Glossary
The price of a visitor.
CPC is what one paid visitor costs you — the money you gave the ad platform, divided by the clicks it sent back.
CPC = ad spend ÷ clicks
cost per click $1.20
conversion rate 2%
at $1.20 a click and 2% conversion, one order costs $60 of ads.
The billing model
CPC belongs to the PPC family — pay per click, the model where the platform charges you nothing to be seen and something to be visited. PPC is the billing model; CPC is the number on the invoice. You rarely set it directly: an auction does, moved by how many competitors want the same shopper and how relevant the platform judges your ad to be. The other way to buy is CPM — paying for a thousand impressions whether anyone clicks or not — which leaves the risk of a dull ad with you instead of the platform.

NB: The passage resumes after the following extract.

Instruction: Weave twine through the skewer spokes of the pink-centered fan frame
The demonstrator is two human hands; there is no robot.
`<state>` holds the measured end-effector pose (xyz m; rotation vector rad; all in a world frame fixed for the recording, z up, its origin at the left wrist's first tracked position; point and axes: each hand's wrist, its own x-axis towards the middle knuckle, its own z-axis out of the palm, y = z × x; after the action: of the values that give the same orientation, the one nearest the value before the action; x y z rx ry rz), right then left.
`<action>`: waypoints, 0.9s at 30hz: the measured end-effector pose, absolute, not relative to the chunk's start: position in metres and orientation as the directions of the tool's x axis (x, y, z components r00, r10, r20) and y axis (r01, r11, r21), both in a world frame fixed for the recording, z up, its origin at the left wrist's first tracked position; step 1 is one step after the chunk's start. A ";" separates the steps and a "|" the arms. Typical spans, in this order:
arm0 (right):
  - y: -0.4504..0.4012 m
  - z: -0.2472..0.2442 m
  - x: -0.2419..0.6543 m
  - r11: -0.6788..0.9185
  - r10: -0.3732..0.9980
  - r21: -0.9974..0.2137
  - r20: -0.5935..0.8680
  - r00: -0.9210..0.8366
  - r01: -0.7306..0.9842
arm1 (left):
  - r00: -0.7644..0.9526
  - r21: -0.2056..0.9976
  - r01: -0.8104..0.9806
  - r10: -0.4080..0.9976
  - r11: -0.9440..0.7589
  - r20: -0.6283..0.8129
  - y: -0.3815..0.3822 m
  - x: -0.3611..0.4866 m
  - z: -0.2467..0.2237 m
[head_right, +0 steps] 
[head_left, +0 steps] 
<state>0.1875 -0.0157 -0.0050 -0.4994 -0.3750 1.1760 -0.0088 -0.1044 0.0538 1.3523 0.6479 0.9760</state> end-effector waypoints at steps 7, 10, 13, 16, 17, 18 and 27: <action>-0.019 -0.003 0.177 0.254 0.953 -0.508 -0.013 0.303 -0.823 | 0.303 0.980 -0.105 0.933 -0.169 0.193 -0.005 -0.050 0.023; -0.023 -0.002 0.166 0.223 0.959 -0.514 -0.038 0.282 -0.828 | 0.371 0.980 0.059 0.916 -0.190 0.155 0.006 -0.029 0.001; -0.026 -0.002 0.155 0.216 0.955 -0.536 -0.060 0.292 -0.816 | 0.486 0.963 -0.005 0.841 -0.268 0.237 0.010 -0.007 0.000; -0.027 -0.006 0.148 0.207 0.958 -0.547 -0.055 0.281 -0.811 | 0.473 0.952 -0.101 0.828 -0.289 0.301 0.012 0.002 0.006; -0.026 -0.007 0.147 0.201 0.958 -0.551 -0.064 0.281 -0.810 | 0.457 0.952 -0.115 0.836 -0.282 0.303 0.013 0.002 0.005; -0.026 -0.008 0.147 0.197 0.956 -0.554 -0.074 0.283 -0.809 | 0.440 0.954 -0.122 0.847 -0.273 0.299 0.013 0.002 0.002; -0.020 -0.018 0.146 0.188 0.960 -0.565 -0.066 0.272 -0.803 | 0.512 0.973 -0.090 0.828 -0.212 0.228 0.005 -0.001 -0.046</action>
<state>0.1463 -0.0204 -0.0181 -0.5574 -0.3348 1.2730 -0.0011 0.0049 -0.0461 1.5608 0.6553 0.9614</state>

The two prices are linked through CTR: an ad that earns more clicks from the same impressions ends up with cheaper clicks.
Nothing without conversion
A click is not a customer. Divide CPC by your conversion rate and you get the ad cost of one order — the figure above. That is the number to judge a channel by: a $3.00 click converting at four percent costs $75 an order, while a bargain $0.60 click converting at half a percent costs $120. Cheap traffic that does not buy is the most expensive kind. The per-order cost is also the backbone of CAC — if paid ads are your only acquisition channel, it is your paid CAC — and ROAS is the same judgment made from the revenue side. Push CPC down where you can, but the bigger lever usually sits on your own site: the click price is set at auction, the conversion rate is set by you.